A reader of Avro data, whether from an RPC or a file, can always parse that data because its schema is provided. But that schema may not be exactly the schema that was expected. For example, if the data was written with a different version of the software than it is read, then records may have had fields added or removed. This section specifies how such schema differences may be resolved.

We call the schema used to write the data as the writer's schema, and the schema that the application expects the reader's schema. To resolve differences between these two schemas, the following resolution algorithm is recommended.

  • It is an error if the two schemas do not match.

    To match, one of the following must hold:

    • both schemas are arrays whose item types match
    • both schemas are maps whose value types match
    • both schemas are enums whose names match
    • both schemas are fixed whose sizes and names match
    • both schemas are records with the same name
    • either schema is a union
    • both schemas have same primitive type
    • the writer's schema may be promoted to the reader's as follows:
      • int is promotable to long, float, or double
      • long is promotable to float or double
      • float is promotable to double
  • if both are records:

    if the writer's record contains a field with a name not present in the reader's record, that writer's value is ignored.

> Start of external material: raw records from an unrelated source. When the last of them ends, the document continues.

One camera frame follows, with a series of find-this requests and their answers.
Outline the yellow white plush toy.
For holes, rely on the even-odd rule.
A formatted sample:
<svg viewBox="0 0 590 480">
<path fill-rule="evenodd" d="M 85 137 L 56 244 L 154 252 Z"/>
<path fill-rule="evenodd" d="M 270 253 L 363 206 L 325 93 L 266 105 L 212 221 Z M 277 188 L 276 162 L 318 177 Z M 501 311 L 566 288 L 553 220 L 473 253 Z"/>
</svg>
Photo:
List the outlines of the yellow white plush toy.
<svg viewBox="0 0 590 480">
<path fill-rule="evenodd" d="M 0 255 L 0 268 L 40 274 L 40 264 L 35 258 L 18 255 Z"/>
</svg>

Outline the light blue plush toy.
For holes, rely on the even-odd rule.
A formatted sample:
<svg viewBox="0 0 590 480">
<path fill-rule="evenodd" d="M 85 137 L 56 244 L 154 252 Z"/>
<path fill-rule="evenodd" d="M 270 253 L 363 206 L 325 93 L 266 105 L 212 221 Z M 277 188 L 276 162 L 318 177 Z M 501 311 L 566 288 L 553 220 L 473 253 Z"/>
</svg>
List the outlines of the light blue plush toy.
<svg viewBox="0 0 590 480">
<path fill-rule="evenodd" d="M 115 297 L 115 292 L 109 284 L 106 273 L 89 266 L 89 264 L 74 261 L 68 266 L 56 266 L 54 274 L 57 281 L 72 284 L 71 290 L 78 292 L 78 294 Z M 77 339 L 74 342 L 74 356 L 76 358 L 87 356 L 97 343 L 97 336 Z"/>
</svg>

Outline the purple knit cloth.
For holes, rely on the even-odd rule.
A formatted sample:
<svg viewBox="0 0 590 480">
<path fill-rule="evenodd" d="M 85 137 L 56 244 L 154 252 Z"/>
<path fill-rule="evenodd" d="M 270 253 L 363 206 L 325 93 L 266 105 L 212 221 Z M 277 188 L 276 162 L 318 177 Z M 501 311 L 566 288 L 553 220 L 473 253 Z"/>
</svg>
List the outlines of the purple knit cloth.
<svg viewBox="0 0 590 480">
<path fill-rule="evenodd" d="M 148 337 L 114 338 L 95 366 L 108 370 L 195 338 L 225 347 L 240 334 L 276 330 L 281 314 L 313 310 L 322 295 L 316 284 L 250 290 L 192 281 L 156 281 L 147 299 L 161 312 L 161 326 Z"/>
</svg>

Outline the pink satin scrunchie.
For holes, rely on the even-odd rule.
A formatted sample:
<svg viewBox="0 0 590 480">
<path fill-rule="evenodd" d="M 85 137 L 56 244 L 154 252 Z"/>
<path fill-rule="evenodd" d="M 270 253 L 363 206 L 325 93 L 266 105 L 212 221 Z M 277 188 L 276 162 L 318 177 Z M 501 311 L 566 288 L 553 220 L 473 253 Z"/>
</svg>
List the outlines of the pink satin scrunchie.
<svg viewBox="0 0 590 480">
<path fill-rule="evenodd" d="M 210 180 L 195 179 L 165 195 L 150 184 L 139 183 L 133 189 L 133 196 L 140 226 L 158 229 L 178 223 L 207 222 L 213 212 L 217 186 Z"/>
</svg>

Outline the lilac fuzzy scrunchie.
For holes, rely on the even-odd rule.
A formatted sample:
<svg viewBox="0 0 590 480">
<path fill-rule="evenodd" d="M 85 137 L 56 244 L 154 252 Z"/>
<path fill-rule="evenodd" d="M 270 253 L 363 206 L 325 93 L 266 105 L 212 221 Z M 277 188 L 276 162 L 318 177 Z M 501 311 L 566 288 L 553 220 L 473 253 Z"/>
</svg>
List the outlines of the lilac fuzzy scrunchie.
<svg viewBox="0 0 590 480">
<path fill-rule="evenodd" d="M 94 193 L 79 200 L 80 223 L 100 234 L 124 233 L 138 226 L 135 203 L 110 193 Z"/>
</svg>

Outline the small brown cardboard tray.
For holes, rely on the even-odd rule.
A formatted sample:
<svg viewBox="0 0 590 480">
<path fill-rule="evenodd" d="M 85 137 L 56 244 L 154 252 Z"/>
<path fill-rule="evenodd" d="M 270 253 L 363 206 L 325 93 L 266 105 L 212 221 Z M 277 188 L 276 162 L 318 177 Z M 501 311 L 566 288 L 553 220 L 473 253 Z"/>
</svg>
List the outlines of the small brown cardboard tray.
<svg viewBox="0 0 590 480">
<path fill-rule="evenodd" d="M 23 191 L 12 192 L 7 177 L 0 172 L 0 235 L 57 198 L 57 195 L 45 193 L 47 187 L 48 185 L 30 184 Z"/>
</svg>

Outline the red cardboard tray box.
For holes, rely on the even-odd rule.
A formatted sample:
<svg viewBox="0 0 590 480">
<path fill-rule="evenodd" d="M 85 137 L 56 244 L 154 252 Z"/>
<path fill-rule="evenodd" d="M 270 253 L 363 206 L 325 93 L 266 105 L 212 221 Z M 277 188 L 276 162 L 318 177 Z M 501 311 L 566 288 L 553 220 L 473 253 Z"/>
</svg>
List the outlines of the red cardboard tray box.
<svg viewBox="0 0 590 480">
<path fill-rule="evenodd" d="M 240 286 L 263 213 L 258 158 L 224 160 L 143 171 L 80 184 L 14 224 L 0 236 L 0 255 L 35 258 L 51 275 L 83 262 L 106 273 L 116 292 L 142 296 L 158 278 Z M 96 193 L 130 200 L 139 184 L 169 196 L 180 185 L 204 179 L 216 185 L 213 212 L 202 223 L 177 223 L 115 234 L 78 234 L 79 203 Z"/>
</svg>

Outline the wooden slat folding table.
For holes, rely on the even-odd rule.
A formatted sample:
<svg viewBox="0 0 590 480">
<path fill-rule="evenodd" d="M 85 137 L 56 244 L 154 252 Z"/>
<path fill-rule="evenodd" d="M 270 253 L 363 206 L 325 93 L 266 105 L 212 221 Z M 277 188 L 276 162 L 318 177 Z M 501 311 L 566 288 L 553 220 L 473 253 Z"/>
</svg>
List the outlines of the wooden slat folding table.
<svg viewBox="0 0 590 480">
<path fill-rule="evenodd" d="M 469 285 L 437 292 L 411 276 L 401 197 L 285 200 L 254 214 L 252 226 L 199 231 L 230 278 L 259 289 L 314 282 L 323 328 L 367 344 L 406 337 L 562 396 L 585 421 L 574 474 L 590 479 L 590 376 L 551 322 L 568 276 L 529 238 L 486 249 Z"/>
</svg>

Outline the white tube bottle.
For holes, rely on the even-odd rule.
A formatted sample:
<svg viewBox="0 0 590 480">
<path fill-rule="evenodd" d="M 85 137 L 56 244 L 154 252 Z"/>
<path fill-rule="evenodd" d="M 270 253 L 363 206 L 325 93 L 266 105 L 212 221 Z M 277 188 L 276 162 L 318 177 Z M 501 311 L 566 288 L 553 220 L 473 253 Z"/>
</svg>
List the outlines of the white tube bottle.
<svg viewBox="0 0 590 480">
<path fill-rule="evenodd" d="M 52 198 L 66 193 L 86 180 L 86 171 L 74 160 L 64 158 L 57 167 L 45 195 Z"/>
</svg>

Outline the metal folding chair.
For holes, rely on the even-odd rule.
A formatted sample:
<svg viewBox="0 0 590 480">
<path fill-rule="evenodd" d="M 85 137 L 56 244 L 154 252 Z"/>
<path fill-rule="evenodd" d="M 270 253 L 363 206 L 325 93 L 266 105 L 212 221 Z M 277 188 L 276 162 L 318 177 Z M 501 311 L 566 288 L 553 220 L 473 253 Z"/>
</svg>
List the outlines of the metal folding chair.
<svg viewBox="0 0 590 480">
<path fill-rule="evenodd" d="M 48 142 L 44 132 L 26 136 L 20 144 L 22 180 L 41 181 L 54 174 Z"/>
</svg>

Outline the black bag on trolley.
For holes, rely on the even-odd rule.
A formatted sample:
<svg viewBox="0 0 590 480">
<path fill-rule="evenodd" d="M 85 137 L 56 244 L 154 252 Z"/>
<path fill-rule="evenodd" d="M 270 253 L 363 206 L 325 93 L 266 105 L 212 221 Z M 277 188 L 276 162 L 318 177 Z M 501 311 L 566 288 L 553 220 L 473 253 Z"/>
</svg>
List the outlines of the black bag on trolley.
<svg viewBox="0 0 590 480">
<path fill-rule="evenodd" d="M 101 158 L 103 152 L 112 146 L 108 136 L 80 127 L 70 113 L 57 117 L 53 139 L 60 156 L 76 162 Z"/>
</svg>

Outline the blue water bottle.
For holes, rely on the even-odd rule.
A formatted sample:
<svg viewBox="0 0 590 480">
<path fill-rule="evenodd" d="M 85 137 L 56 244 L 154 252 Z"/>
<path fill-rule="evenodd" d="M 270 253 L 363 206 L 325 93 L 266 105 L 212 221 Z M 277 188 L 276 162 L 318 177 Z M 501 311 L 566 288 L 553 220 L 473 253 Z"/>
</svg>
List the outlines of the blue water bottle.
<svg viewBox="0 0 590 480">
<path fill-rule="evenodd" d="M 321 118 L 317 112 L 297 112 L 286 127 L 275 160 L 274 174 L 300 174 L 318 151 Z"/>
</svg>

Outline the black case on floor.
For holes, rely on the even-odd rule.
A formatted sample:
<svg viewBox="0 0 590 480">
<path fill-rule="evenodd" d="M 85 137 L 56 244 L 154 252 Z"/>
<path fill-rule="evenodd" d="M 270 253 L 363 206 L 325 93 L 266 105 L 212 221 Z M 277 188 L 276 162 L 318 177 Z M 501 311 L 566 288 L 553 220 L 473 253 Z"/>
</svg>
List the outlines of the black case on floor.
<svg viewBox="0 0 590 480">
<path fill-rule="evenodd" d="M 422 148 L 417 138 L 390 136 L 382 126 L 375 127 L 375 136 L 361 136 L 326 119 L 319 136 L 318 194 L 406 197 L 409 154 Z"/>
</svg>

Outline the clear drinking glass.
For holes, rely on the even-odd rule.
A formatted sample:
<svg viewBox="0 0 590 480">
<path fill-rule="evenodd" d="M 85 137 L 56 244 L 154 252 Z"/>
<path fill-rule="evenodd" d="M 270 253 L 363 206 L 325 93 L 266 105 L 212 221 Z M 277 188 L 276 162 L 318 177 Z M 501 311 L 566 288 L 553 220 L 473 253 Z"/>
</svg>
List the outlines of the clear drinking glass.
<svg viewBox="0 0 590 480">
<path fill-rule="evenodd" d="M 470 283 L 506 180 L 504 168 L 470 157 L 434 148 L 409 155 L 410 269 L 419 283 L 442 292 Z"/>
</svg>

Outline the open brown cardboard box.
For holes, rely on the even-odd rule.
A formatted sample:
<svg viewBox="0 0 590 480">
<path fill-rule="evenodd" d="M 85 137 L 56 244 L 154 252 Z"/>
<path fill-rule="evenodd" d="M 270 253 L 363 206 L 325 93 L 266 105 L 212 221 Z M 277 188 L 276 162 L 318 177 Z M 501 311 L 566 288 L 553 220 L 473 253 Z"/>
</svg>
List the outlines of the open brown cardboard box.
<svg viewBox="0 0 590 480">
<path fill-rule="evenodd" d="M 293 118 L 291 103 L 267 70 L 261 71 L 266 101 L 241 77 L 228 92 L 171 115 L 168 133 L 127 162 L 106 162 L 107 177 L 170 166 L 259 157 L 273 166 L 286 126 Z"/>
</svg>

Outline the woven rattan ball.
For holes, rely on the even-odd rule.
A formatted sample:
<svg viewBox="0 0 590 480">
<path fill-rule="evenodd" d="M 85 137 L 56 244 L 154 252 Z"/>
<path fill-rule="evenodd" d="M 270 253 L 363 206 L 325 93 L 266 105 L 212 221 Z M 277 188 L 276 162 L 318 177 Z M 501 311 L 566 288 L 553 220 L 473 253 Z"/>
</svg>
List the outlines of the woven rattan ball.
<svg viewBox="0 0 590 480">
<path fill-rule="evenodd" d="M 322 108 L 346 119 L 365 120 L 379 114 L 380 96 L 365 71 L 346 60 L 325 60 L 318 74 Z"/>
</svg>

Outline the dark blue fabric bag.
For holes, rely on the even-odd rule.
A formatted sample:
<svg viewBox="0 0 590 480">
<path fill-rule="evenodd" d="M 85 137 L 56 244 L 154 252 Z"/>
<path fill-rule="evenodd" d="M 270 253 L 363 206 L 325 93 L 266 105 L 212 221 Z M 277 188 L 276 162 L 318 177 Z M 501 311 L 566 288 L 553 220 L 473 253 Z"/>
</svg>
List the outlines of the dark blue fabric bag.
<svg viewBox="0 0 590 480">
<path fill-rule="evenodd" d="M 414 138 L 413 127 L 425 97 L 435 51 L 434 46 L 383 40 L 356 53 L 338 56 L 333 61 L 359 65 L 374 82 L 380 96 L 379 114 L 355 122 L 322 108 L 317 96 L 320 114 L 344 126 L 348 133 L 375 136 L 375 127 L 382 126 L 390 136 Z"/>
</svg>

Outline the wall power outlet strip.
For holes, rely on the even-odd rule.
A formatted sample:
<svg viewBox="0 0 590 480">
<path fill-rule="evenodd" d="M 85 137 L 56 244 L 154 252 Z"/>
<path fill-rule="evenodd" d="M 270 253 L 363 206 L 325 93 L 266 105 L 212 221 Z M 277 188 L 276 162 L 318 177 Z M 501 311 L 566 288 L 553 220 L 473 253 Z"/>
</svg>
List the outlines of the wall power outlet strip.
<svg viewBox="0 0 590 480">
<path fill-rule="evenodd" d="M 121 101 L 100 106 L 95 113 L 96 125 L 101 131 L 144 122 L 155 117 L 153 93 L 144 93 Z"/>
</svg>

    schemas for fields with the same name in both records are resolved recursively.

    Note that method parameter lists are equivalent to records. Note also that, since the ordering of record fields may vary between reader and writer, method parameter list order may also vary.

  • if both are enums:

    if the writer's symbol is not present in the reader's enum, then the enum value is unset.

  • if both are arrays:

    This resolution algorithm is applied recursively to the reader's and writer's array item schemas.

  • if both are maps:

    This resolution algorithm is applied recursively to the reader's and writer's value schemas.

  • if both are unions:

    The first schema in the reader's union that matches the selected writer's union schema is recursively resolved against it. if none match, an error is signalled.

  • if reader's is a union, but writer's is not

    The first schema in the reader's union that matches the writer's schema is recursively resolved against it. If none match, an error is signalled.

  • if writer's is a union, but reader's is not

    If the reader's schema matches the selected writer's schema, it is recursively resolved against it. If they do not match, an error is signalled.